Extracted records:
::::
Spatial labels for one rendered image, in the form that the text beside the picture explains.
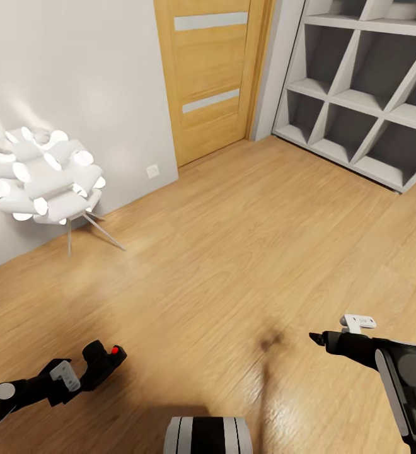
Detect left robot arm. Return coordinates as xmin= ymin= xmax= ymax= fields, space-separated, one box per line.
xmin=0 ymin=359 xmax=85 ymax=423

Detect robot trunk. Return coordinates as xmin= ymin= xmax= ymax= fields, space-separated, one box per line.
xmin=163 ymin=417 xmax=253 ymax=454

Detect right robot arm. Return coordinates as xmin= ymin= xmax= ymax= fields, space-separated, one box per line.
xmin=309 ymin=313 xmax=416 ymax=454

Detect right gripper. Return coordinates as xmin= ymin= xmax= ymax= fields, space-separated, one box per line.
xmin=309 ymin=331 xmax=369 ymax=364

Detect digital camera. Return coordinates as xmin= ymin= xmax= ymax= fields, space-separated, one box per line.
xmin=80 ymin=340 xmax=127 ymax=392

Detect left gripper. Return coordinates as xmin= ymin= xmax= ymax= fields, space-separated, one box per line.
xmin=33 ymin=359 xmax=85 ymax=407
::::
AIM OF THE EXERCISE ▸ Where the line containing "Detect robot trunk." appears in the records above, begin copying and continue through the last line; copy each line exactly and include no others.

ANSWER AREA ▸
Detect robot trunk. Return coordinates as xmin= ymin= xmax= ymax= fields, space-separated, one box per line.
xmin=163 ymin=417 xmax=253 ymax=454

Detect right robot arm. Return coordinates as xmin= ymin= xmax= ymax= fields, space-separated, one box per line.
xmin=309 ymin=313 xmax=416 ymax=454

Detect right gripper. Return coordinates as xmin= ymin= xmax= ymax= fields, space-separated, one box per line.
xmin=309 ymin=331 xmax=369 ymax=364

Detect digital camera. Return coordinates as xmin= ymin= xmax= ymax= fields, space-separated, one box per line.
xmin=80 ymin=340 xmax=127 ymax=392

Detect left gripper. Return coordinates as xmin= ymin= xmax= ymax= fields, space-separated, one box per line.
xmin=33 ymin=359 xmax=85 ymax=407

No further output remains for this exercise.